I have for sale a Ramsey 25A transmitter with dipole antenna with a few feet of coax and the original Ramsey power supply.
I have NOT tested this in any way beyond transmitting in the house and listening to music throughout my house transitted from it. I have NOT tested it for legal output, spectral purity, range or anything else. As you can't get them anymore, and they're kits anyway, I saw no reason to put it through my usual battery of tests.
The faceplate says it's an FM25. The circuit board says it's an FM-25A. It's revision 1.4 whatever that may mean. Transmit audio sounds fine. It has a hole in the top where the original screw mount whip antenna poked through the lid. I do not have this antenna, just the dipole that comes with it -- it's a TV set telescopic dipole.
I really don't know anything about Ramsey transmitters. Just something I picked up along the way a while back thinking I'd test it in the "lab" but then never did. It's just taking up a bit of workbench space.
$50 including priority mail shipping in the USA. Overseas OK too, but you will have to pay shipping.
TIB
What type of connector does the Transmitter and dipole have?
IIRC Ramsey used RCA. My 25B uses RCA.
uses RCA connector for RF out.
Wonder if the dipole can handle 7 Watts? And how big it is. Probably could get a TNC to RCA adapter. On low power 300 mW would cover quite a bit
Just wondering.
The dipole is simply TV rabbit ears. They have a built in cable that terminates in a standard TV cable styhle "F" connector. There is a coupler that adds on a few more feet of cable, which also terminates in a type "F" connector, but it has a proper adapter that converts it to an RCA plug, as the transmitter has an RCA jack for RF out.
TIB
Hmm thinking this may be a 75 ohm set up and don't know if the Antenna would also work on a 50 ohm TX
Does the TX tune the frequency by dip switches?
Same tuning as FM 25B....TV "rabbit ears" with lead in cable is a center fed dipole and will have 1 ground element and one conductor element. Will work!
Had a 25B way back when and that's what I did....but the GAL-5 chip output kept blowing and I just got rid of it. Not because of the antenna but because of any static at all even when off will blow it.
To protect the GAL-5 you need a coil across the antenna to ground, not sure of the value, that will see a high impedence with the RF frequencies but will act as a surge protector if a static spark.

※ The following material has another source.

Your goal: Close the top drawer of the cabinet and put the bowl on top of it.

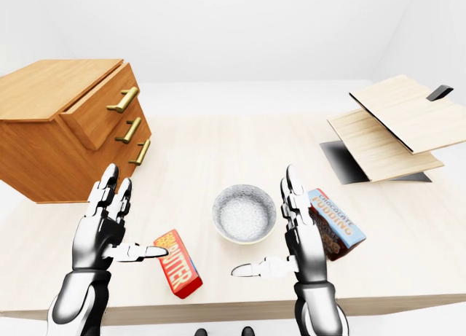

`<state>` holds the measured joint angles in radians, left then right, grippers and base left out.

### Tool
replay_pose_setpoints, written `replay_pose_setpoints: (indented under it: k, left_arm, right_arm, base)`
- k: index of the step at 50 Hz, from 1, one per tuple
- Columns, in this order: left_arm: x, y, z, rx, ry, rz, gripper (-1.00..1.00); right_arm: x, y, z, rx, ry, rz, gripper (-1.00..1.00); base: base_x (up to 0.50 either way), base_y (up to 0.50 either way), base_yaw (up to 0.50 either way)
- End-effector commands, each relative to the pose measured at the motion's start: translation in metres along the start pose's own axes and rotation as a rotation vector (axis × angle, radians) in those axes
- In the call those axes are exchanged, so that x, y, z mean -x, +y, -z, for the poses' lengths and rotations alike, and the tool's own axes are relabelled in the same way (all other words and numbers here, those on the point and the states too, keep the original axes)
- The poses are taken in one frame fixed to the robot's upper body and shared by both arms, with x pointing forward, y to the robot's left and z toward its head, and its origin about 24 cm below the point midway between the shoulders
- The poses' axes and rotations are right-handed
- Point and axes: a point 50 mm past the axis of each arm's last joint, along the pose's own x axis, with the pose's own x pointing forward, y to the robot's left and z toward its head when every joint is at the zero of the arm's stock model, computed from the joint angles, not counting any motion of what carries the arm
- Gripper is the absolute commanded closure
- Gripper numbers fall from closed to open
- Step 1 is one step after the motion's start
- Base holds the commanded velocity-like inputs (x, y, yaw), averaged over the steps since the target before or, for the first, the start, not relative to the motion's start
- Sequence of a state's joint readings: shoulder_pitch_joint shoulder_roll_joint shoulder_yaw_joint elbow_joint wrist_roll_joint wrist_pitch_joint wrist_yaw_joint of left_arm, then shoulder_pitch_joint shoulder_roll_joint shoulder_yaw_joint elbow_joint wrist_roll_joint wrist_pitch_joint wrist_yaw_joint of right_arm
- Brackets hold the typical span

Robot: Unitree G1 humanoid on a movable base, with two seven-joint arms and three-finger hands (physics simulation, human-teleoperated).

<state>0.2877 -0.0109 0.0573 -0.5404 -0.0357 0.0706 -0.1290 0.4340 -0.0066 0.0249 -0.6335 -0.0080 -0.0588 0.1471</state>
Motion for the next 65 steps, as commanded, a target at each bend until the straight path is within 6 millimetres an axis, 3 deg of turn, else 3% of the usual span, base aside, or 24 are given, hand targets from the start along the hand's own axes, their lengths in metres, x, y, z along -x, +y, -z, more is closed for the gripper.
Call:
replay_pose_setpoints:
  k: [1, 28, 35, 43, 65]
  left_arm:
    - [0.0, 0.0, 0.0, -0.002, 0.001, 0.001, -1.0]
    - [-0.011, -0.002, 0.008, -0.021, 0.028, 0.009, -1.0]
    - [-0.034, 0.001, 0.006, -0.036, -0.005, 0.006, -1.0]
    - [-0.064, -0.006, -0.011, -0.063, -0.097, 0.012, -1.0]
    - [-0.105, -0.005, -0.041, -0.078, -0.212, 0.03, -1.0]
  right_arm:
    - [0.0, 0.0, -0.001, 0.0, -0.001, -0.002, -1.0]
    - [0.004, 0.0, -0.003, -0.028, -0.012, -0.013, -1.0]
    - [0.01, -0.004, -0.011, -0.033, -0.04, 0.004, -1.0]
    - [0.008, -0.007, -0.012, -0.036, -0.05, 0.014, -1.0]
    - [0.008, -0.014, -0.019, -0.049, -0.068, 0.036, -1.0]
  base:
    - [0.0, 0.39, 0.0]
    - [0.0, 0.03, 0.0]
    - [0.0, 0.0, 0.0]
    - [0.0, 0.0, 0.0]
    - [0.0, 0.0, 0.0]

You have to keep taking the cabinet top off to change frequencies because the dip switches are on the circuit board.
Mark
that's right I forgot about that chip blowing all the time I don't think I would experiment with that particular transmitter it would just end up costing me a whole lot of money. The antenna though might work for the transmitter I have right now. That's what I was thinking about I was thinking whether or not it would be close enough to 50 ohms that way I could do it and then I could really get enough signal to where I need to reach and it would be above the awning so that the people in the parking lot could still hear me.
at least it's at least it's not one of those tune your dial analog transmitter where it would drift all over the place.
It'll handle 75ohms just fine, especially if you keep the run short.
Based on my personal experience, Rabbit Ear Dipole antennas can take 15 watts continuously for about 3 months before burning up the coax inside the antenna. I haven't had one burn up at 7 watts.
Hmm if I could save up it may be worth it for the Antenna and a back up TX. Had to help the step kids not lose power.
It's sold!
TIB
The 25B uses an F connector
Or at least the two i have use the F connector.
If I could get a easy to afford antenna I'd be set. Any other affordable ones that may work?
About Reply 10 of this thread:
... Based on my personal experience, Rabbit Ear Dipole antennas can take 15 watts continuously for about 3 months before burning up the coax inside the antenna. I haven't had one burn up at 7 watts.
That all may be true, but just to note that even severely mis-matched dipole or whip antennas with 7 or 15 watts (even just 25 milliwatts) of available transmitter power can radiate field intensities 3 meters away from them that FAR exceed the FCC §15.239 limit.